Other businesses have been suffering just as much. The owner of a recycling and repurposing company for exhausted metals mentioned not only having to reduce labor and rental costs, but also having to buy material that was locally produced as it may be cheaper than imported material for the end users to buy. They also had to put a lower profit margin on materials they brought from abroad so that people can still afford to pay for it.

Consumers, on the other hand, have been living in confusion and incomprehension of the random pricing that's taking over the market. People are unable to stick to specific products, as no one good remains the cheapest for longer than a few weeks.
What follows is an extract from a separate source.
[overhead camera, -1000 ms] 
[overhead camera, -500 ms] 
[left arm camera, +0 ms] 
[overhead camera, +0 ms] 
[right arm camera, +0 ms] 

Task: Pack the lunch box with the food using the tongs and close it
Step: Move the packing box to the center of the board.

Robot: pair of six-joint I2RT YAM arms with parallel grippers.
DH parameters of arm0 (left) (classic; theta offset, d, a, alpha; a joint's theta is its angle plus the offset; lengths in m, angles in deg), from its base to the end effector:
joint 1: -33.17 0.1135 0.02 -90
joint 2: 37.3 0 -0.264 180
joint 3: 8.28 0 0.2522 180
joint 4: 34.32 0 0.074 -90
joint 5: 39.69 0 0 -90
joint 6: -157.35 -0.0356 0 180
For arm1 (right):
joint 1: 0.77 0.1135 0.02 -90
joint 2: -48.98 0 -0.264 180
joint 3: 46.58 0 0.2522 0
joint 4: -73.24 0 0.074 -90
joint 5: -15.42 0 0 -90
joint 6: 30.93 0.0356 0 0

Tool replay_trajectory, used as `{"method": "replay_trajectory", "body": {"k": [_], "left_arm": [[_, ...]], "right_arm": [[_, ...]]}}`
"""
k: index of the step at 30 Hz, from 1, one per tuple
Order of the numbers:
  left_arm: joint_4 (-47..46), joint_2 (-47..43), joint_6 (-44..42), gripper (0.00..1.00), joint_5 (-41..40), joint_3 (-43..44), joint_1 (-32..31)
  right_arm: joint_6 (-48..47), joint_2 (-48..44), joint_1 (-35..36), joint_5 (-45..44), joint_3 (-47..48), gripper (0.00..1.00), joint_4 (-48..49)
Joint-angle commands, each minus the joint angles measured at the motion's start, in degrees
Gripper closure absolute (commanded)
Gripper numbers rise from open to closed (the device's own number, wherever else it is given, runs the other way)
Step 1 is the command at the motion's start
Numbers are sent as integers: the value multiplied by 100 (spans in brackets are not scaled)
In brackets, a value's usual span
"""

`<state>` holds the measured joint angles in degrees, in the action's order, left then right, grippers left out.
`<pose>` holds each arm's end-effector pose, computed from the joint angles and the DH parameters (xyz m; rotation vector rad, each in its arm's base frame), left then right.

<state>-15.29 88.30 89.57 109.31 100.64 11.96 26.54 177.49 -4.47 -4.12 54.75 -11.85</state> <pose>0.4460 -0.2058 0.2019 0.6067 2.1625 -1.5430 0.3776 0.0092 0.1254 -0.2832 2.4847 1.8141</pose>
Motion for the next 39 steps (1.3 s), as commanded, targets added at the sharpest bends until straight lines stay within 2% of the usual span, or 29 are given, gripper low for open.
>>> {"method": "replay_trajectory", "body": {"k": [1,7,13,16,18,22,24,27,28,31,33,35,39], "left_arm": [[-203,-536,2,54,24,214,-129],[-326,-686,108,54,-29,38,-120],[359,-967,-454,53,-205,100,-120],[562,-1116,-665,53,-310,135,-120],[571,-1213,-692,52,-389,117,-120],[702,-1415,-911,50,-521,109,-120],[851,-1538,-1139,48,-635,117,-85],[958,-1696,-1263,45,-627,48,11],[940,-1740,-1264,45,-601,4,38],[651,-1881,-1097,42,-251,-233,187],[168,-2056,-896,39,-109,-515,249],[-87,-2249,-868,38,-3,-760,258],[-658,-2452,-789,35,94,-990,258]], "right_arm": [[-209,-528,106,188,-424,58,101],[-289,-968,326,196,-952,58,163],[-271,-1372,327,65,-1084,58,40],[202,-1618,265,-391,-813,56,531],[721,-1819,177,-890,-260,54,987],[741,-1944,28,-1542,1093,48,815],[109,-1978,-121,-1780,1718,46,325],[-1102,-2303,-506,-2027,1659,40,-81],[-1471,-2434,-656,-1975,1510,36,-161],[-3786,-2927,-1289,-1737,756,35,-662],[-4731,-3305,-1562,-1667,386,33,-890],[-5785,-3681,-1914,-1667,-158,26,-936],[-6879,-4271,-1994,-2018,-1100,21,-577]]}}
Long-term planning has become extremely difficult as the state of the country, including its economy, has become unpredictable.

Could there be hope? 

"A part of this crisis is a form of rectification of market problems that have piled up for decades. Businesses in Lebanon have been very traditional management wise and relied mainly on bank loans/facilities and credit from other companies to open and expand, which normally would not have been a grave issue. 

However, when the bubble created by the 1,500 L.L peg, which inflated the size of the Lebanese economy and peoples' purchasing power, went on to burst, it showed us how unhealthy and inaccurate market practices were," Jouni explained.

He believes the businesses able to survive are the ones that have had effective plans and healthy financial activities from the start.

"In the coming years, Lebanon's economy is going to improve, despite its downfall now, which is a rectification act. As hard as it is, adjustment is no stranger in a free economy, with the correct steps markets rectify themselves," he further emphasized.